Should an unlocked phone be able to function on any carrier without hacking? Yes. If I had my way, there would even be laws guaranteeing customers this ability.
However, I really can't sympathize with you at all. You intentionally and knowingly chose to do something that was not officially supported. Now you are complaining that your hack stopped working. If you wanted it to always work, you should not be doing something so weird.
Classic case of "Doctor, it hurts when I do this."
Oops, it looks like you did not read the article. The person in question owns an officially-unlocked iPhone. This involves an anti-competitive practice where the APN settings are locked to a specific carrier, AT&T -- even in the case of an unlocked phone. You really seem to be venturing into an area you're not educated in.
Apreche acknowledged that the settings shouldn't be locked on an unlocked phone, his point seems to be that when you use an "unofficial workaround" as the author claims to have done, you shouldn't be that surprised when it stops working.
It all depends on who the IIN is that issued the SIM card. If it's an AT&T-issued card (which would include all of AT&T's MVNOs, such as Straight Talk), the iPhone just sees an AT&T SIM card, and applies the Apple-signed AT&T carrier profile to it, and in that carrier profile is a bit that controls whether the phone allows access to the Cellular Data Network menu or not, which AT&T has set to "deny."
If you put in a SIM card that the iPhone has no clue about (such as T-Mobile U.S.)., then iOS will fall back to a generic carrier profile, which does allow access to the APN editing submenu.
The problem is that Straight Talk is an AT&T MVNO, and so Straight Talk SIMs are indistinguishable from AT&T SIM cards from the iPhone's perspective. The iPhone engineers made a bad assumption, which is that all cards issued by carrier X should be treated exactly the same.
If the SIMs are indistinguishable, what else could be done (without removing the APN blocking, which is AT&T's will, not Apple's)? A solution for this should be part of MVNO agreements, either providing their own SIMs or dealing with it in their infrastructure.

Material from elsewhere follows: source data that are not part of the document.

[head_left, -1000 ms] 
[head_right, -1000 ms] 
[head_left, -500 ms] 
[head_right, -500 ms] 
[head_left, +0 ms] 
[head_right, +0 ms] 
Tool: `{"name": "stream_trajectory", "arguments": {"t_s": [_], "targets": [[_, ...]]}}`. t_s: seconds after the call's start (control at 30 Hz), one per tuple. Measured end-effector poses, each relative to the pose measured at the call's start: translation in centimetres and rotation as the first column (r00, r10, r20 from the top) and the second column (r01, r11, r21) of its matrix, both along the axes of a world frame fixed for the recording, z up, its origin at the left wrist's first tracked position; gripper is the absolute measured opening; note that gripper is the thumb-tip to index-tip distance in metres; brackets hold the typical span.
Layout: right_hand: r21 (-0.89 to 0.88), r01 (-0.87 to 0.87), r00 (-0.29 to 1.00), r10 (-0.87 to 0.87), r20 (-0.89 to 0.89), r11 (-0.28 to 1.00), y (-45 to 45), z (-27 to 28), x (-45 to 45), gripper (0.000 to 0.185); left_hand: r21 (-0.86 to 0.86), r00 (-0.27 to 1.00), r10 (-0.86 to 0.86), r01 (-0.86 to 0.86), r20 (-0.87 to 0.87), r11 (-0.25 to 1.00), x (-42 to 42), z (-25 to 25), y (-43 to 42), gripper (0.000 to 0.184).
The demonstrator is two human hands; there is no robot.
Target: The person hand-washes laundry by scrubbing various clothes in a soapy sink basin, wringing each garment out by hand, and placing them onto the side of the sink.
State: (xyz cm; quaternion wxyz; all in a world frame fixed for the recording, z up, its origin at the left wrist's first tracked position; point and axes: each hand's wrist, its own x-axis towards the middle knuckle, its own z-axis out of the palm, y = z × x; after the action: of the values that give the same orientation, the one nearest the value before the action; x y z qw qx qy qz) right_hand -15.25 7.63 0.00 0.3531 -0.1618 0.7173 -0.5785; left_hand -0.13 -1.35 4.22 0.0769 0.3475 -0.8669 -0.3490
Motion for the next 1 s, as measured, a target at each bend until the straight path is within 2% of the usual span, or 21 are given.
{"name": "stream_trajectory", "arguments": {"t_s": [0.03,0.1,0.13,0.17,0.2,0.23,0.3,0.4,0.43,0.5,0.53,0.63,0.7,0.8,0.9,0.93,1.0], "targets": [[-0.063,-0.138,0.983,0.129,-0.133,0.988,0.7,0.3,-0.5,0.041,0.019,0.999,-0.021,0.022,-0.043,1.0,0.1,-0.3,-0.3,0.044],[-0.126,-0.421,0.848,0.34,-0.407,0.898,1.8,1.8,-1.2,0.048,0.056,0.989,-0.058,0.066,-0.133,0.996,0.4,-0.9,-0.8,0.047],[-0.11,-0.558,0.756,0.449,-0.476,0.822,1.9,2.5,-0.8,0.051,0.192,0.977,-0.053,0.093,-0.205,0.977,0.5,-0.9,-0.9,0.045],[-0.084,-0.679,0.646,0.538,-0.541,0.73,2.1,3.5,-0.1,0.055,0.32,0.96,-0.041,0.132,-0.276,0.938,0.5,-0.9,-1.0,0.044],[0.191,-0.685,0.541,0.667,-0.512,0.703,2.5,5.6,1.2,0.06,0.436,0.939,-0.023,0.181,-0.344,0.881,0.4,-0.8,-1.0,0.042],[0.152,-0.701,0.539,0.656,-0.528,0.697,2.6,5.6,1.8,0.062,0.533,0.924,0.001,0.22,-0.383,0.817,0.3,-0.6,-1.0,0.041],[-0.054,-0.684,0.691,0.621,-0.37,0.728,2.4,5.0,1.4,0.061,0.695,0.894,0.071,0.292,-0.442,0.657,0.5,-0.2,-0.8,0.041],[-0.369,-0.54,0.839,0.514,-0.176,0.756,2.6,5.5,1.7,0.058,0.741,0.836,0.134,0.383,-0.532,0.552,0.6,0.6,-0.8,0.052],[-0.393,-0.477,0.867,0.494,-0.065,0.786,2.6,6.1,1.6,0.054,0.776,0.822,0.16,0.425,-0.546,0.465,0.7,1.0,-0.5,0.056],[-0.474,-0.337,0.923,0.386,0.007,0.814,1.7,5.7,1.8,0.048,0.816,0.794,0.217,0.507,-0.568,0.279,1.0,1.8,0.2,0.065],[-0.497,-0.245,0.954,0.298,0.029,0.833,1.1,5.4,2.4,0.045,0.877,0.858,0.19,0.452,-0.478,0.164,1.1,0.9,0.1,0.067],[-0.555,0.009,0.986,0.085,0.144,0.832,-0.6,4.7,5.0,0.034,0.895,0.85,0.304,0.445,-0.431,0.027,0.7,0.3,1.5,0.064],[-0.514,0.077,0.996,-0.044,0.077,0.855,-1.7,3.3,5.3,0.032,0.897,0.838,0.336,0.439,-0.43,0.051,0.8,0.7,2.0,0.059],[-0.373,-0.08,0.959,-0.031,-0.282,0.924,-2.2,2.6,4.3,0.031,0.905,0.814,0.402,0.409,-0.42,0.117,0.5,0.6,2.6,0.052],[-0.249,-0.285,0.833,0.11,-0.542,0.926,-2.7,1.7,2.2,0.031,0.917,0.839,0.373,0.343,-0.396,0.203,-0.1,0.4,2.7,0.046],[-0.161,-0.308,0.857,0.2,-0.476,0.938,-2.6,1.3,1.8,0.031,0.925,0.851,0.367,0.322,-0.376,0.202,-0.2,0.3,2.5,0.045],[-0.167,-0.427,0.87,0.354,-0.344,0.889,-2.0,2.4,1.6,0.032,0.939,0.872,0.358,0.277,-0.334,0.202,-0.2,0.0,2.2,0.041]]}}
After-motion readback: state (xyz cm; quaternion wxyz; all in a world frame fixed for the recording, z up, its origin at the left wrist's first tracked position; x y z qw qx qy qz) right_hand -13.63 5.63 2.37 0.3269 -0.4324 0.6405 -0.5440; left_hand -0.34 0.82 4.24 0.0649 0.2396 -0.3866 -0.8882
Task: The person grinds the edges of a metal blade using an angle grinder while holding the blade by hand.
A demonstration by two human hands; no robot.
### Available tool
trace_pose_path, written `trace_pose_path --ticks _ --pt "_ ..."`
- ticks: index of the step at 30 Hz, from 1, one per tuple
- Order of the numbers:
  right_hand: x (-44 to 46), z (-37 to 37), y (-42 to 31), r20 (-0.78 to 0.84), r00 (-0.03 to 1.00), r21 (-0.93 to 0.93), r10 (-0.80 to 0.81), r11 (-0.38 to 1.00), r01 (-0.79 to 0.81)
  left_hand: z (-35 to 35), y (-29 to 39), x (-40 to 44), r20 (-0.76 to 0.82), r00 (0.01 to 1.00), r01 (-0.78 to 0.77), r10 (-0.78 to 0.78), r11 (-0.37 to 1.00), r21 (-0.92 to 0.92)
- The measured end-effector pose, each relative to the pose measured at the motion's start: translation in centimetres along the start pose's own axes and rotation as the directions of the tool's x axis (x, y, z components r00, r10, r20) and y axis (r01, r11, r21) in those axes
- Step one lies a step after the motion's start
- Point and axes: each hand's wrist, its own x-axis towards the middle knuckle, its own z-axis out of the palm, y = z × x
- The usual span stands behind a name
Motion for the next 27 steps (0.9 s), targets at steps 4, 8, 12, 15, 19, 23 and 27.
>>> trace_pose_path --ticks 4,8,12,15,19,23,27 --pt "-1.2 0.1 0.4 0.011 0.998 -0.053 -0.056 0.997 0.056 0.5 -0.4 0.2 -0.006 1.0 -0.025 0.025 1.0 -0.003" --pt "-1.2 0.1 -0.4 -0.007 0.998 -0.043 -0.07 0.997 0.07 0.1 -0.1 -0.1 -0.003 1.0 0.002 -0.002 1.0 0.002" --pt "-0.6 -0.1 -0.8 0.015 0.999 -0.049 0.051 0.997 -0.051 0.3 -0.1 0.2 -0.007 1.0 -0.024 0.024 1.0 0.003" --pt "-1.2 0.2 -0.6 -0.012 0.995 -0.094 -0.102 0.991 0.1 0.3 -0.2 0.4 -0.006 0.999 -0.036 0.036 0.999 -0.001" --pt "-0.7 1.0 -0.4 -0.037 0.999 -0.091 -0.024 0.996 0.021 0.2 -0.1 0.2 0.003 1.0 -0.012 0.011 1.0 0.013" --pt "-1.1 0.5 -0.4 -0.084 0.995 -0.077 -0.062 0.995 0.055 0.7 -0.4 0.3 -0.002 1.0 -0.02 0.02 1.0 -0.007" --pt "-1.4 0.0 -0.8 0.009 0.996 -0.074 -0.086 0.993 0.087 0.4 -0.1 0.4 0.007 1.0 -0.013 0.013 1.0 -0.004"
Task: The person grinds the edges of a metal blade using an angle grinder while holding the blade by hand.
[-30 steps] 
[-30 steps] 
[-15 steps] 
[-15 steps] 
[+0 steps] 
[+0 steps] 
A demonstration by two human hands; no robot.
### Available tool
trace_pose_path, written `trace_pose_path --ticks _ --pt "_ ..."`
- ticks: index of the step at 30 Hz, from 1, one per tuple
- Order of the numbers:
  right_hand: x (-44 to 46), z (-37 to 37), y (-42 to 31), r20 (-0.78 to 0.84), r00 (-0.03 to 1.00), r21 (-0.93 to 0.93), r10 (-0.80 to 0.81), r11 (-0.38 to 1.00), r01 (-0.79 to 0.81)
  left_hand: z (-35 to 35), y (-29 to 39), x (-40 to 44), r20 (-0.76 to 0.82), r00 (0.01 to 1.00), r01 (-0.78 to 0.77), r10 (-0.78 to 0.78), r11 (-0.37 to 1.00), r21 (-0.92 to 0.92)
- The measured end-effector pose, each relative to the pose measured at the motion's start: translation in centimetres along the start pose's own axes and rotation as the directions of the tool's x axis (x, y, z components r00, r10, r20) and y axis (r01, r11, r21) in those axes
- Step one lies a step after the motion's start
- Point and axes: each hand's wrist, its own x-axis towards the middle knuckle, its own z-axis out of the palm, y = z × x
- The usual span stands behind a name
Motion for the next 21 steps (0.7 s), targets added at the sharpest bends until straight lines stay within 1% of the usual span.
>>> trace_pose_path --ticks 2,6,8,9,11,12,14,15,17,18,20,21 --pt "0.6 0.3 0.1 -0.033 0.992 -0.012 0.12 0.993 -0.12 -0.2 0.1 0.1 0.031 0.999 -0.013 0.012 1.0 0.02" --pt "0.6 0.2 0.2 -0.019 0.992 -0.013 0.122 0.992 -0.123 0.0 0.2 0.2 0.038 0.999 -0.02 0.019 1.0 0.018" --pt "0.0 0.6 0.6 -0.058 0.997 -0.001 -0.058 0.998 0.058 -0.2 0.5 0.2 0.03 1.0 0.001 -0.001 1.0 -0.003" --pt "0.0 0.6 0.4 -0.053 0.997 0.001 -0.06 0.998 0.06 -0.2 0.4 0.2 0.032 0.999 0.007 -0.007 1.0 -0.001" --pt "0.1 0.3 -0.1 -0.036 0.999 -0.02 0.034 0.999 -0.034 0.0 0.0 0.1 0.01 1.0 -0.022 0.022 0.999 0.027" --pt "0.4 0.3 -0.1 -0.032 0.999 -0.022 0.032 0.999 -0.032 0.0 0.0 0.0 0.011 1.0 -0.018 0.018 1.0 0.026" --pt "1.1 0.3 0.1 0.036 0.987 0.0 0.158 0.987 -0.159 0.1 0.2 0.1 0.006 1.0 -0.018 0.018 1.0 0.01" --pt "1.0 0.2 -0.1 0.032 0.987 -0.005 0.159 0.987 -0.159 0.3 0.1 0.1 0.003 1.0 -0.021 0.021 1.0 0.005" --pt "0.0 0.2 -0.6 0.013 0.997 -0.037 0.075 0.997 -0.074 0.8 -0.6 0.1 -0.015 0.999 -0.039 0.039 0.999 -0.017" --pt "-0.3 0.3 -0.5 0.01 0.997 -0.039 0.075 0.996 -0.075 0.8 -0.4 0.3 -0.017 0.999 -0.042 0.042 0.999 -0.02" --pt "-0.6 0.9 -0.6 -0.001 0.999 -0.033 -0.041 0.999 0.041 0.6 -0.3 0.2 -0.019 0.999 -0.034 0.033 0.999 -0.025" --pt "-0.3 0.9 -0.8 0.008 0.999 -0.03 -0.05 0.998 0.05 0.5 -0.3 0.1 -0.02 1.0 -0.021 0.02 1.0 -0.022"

7. Implement solution while grumbling to self about truth in advertising.
8. It works! (hooray)
9. Software update breaks solution.
I still say the key word here is "unlocked." If Apple truly meant for the "unlocked" iPhone to only be used with supported carriers (and then what's the point? you think Apple's really only selling "unlocked" phones to international travelers?), then they shouldn't be using that word to describe it.
"Now you are complaining that your hack stopped working."
Just by comparison, Android supports on-device APN editing (see Settings -> More... [under Wireless and Networks] -> Mobile Networks -> Access Point Names).
T-Mo (and probably all carriers) is going IPv6-by-default in the future, so they asked people to help beta test. As with most beta testing, there's no particular benefit to you to participate.
I'm curious. What if you use the iPhone Configuration Utility to generate the output file? I've done this before to roll out multiple phone configurations that all had pre-configured email IMAP and SMTP settings for a large organization.
I didn't alter any cell based network settings. Though I recall the output file from the iPhone Configuration Utility was merely a text file. I believe, though I'm not 100% certain, and this was around iOS3-4, that I opened the file in a text editor. I think I recall this because I came to the conclusion one could make a web based configuration utility that output the same data file.
I'm pretty sure it was just simple XML. It may be a binary plist type file now, but plutil should solve that problem.
Couldn't one manually edit the output file to contain the values they desire, import the file, pop in the SIM, and have a functioning iPhone on iOS6?
Just a thought based on some very old memories. Anyone care to fire up iPhone Configuration Utility and see what file type it generates. Even if not XML, a hex editor should allow the changes, no?. A small git-hub project could probably create all the needed profiles for the various carriers out there for unlocked phones.
However, I really can't sympathize with you at all. You intentionally and knowingly chose to do something that was not officially supported. Now you are complaining that your hack stopped working. If you wanted it to always work, you should not be doing something so weird.
Classic case of "Doctor, it hurts when I do this."